• **PROBLEM TO WORK ON**: Begin at the line containing "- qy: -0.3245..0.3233" and retype each line through the end of the records exactly. Include nothing else and no pictures.

*** Opening DATA EXTRACTS ***

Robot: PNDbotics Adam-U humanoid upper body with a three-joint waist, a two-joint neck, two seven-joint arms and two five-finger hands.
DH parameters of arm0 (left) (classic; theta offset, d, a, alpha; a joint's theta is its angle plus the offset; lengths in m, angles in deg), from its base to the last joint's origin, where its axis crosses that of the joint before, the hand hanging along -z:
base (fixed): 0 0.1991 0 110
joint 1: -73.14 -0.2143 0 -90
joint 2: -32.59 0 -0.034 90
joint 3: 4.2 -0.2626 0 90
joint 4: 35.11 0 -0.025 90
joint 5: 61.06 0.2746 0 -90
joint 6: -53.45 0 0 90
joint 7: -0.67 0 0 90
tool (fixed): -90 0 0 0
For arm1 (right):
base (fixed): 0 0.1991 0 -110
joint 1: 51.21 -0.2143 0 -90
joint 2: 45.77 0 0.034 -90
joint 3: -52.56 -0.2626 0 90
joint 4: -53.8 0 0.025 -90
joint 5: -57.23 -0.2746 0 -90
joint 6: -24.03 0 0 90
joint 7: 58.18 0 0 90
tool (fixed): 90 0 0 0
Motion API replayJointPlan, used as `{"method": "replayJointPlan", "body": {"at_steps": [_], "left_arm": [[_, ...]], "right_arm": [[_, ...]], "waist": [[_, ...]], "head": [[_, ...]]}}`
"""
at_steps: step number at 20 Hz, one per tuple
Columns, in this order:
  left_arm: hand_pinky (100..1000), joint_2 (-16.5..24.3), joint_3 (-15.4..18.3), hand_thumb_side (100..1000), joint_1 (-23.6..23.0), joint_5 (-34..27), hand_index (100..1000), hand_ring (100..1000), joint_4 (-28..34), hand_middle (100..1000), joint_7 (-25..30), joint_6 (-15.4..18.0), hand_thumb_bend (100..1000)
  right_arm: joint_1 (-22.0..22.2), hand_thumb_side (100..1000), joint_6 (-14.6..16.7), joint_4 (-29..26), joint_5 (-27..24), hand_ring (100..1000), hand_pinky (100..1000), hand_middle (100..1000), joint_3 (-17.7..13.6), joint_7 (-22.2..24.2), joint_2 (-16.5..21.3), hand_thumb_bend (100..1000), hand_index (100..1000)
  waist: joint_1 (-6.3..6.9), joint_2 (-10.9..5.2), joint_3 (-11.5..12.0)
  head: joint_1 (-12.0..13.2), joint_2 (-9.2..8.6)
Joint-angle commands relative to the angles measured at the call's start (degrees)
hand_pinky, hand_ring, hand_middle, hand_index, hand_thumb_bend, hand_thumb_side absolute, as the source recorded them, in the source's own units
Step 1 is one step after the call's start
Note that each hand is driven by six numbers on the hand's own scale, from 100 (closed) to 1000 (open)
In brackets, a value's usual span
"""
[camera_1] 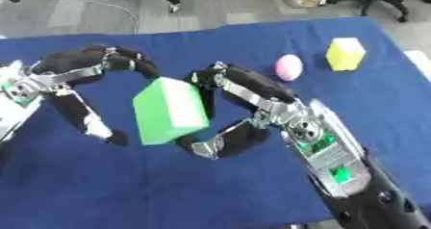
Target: Pick up the objects with one hand, pass them to the other hand, and then place them into the box on the other side of the table.
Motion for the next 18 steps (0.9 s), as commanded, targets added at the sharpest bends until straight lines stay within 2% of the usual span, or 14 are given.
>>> {"method": "replayJointPlan", "body": {"at_steps": [1, 4, 5, 7, 9, 12, 13, 14, 16, 18], "left_arm": [[824, 1.81, 2.00, 344, 0.43, -4.35, 850, 753, 0.77, 793, 6.72, 0.75, 523], [825, 1.96, 3.19, 296, -0.04, -8.45, 844, 758, 0.60, 803, 14.28, -0.05, 480], [830, 2.18, 3.40, 282, -0.16, -8.93, 846, 762, 0.56, 805, 16.03, -0.48, 491], [835, 2.68, 3.50, 265, -0.49, -8.08, 851, 765, 0.90, 806, 17.32, -0.55, 499], [842, 3.14, 3.49, 203, -0.79, -6.23, 856, 770, 1.29, 807, 17.62, 0.13, 505], [838, 3.28, 3.80, 221, -1.28, -4.39, 847, 767, 1.26, 807, 17.71, 1.77, 500], [833, 3.16, 4.30, 206, -1.53, -5.02, 843, 762, 0.80, 803, 17.72, 1.90, 458], [834, 3.09, 5.34, 235, -1.62, -5.83, 846, 759, 0.28, 797, 17.72, 1.50, 448], [832, 2.91, 9.55, 346, -1.32, -6.50, 848, 750, 0.15, 786, 16.83, -0.31, 516], [834, 2.68, 11.21, 434, -0.98, -6.00, 858, 748, 1.12, 780, 11.04, -1.65, 604]], "right_arm": [[-0.86, 244, -0.03, -1.22, 0.27, 400, 669, 356, -0.33, -0.05, 0.52, 332, 519], [-0.86, 240, -0.02, -1.22, 0.26, 400, 669, 356, -0.35, -0.06, 0.50, 330, 519], [-0.83, 239, -0.06, -1.22, 0.21, 401, 669, 357, -0.33, -0.04, 0.52, 330, 519], [-0.80, 239, -0.10, -1.22, 0.19, 401, 669, 357, -0.33, 0.00, 0.53, 330, 519], [-0.67, 239, 0.05, -1.22, 0.07, 401, 668, 357, -0.36, -0.10, 0.72, 330, 519], [-0.22, 238, 0.54, -1.22, -0.24, 401, 668, 356, -0.42, -0.38, 1.12, 330, 519], [-0.07, 238, 0.68, -1.22, -0.33, 402, 668, 357, -0.41, -0.46, 1.22, 331, 520], [0.08, 238, 0.80, -1.22, -0.35, 401, 668, 357, -0.42, -0.52, 1.32, 332, 519], [0.31, 239, 0.92, -1.22, -0.35, 402, 668, 357, -0.54, -0.73, 1.45, 331, 519], [0.36, 240, 1.00, -1.22, -0.35, 402, 668, 357, -0.53, -0.85, 1.50, 331, 520]], "waist": [[0.80, -0.59, -0.05], [0.76, -0.60, -0.07], [0.74, -0.60, -0.08], [0.73, -0.60, -0.10], [0.73, -0.59, -0.10], [0.65, -0.54, -0.12], [0.57, -0.53, -0.10], [0.51, -0.55, -0.04], [0.42, -0.59, 0.23], [0.40, -0.60, 0.36]], "head": [[-0.21, -0.14], [-0.32, -0.14], [-0.35, -0.14], [-0.41, -0.14], [-0.46, -0.14], [-0.49, -0.14], [-0.56, -0.14], [-0.67, -0.14], [-0.95, -0.14], [-1.05, -0.14]]}}
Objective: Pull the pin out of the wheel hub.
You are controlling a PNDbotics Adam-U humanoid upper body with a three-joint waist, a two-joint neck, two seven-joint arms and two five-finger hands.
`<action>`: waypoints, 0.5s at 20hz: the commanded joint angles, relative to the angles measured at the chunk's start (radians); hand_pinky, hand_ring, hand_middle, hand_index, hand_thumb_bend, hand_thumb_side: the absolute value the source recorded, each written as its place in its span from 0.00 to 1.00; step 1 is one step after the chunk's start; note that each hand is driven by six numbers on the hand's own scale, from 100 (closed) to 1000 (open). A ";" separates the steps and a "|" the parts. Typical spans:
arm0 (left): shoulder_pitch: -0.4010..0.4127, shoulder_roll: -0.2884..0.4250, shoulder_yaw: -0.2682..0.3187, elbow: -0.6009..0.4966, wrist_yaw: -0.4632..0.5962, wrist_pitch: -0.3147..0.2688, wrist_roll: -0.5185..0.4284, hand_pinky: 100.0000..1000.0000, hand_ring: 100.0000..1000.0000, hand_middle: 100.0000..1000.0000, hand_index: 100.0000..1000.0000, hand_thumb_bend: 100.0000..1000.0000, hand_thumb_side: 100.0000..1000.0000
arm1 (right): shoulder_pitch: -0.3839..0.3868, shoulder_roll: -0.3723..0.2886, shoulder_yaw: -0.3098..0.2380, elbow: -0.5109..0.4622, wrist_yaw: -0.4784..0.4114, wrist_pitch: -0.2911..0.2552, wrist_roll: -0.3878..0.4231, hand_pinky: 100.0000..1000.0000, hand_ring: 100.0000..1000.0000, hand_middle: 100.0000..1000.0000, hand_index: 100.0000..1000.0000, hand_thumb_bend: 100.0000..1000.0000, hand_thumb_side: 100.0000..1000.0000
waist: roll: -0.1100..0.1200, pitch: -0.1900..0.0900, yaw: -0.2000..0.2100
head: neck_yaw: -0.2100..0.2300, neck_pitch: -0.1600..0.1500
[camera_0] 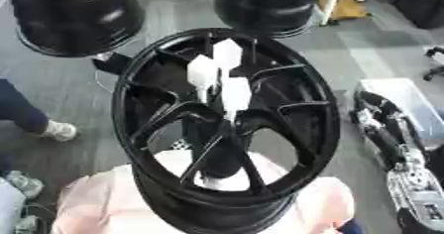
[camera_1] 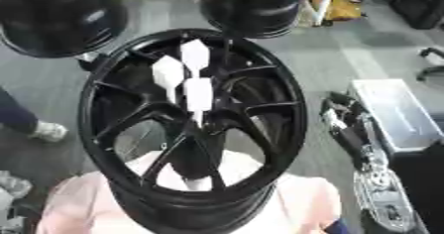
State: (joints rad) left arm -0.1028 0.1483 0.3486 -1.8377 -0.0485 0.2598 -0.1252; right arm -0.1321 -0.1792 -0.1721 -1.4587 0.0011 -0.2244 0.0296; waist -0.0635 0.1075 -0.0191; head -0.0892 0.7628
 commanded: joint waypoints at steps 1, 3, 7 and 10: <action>-0.009 0.005 0.005 -0.021 0.003 0.000 0.003 0.66 0.54 0.56 0.59 0.21 0.66 | -0.007 -0.011 -0.006 -0.019 0.001 -0.002 -0.001 0.63 0.59 0.72 0.77 0.12 0.41 | 0.003 -0.013 -0.001 | -0.002 -0.007; -0.009 0.005 0.005 -0.022 0.003 0.000 0.003 0.66 0.54 0.56 0.59 0.21 0.65 | -0.008 -0.011 -0.006 -0.019 0.001 -0.002 -0.001 0.63 0.59 0.72 0.77 0.12 0.41 | 0.003 -0.013 -0.001 | -0.002 -0.007; -0.009 0.005 0.005 -0.022 0.003 0.000 0.003 0.66 0.55 0.56 0.59 0.21 0.65 | -0.007 -0.011 -0.007 -0.019 0.001 -0.002 -0.002 0.63 0.59 0.72 0.77 0.13 0.41 | 0.003 -0.013 -0.001 | -0.003 -0.008; -0.010 0.005 0.005 -0.022 0.004 -0.001 0.003 0.66 0.55 0.56 0.59 0.21 0.65 | -0.007 -0.011 -0.008 -0.019 0.001 -0.002 -0.002 0.63 0.59 0.72 0.77 0.13 0.41 | 0.004 -0.013 -0.002 | -0.004 -0.009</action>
State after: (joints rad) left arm -0.1028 0.1483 0.3487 -1.8396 -0.0485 0.2598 -0.1252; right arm -0.1319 -0.1792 -0.1723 -1.4587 0.0011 -0.2244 0.0296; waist -0.0636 0.1068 -0.0192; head -0.0901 0.7628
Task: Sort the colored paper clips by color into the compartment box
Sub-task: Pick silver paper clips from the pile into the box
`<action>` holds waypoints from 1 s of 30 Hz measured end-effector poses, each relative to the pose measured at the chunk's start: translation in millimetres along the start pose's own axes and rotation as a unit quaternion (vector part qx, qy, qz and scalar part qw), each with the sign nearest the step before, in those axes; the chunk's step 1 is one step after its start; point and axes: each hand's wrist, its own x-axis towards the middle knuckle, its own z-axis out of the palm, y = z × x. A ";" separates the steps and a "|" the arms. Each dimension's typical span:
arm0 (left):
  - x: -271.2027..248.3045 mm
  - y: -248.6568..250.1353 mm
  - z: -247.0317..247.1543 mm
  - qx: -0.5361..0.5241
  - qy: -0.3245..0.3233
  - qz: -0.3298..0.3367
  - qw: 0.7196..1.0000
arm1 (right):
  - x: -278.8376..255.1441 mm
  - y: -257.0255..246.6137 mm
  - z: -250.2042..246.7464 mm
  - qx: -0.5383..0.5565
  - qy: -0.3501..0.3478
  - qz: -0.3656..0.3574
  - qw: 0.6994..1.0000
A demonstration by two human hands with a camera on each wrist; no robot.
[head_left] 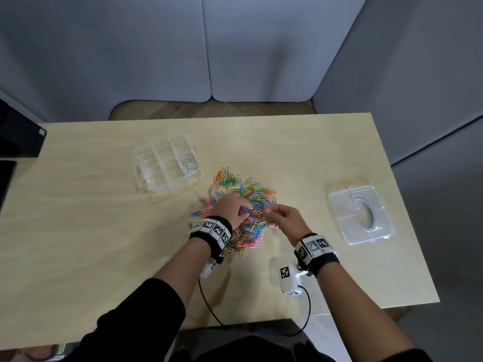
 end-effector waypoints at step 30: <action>6.3 0.5 2.4 -0.004 0.040 -0.020 0.999 | 5.1 3.4 -2.1 -0.112 -0.022 -0.036 0.993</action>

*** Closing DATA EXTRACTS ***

• **RESULT FOR THIS TASK**:
  - qy: -0.3245..0.3233
  - qz: -0.3298..0.3367
  - qw: 0.7196..1.0000
arm1 (right):
  - x: -278.8376..255.1441 mm
  - y: -257.0255..246.6137 mm
  - z: -250.2042..246.7464 mm
  - qx: -0.5383..0.5565
  - qy: -0.3501..0.3478
  - qz: -0.3656..0.3574
  - qw: 0.6994..1.0000
A demonstration by two human hands with a camera on each wrist; no robot.
[head_left] 
 end-effector waypoints at step 30: <action>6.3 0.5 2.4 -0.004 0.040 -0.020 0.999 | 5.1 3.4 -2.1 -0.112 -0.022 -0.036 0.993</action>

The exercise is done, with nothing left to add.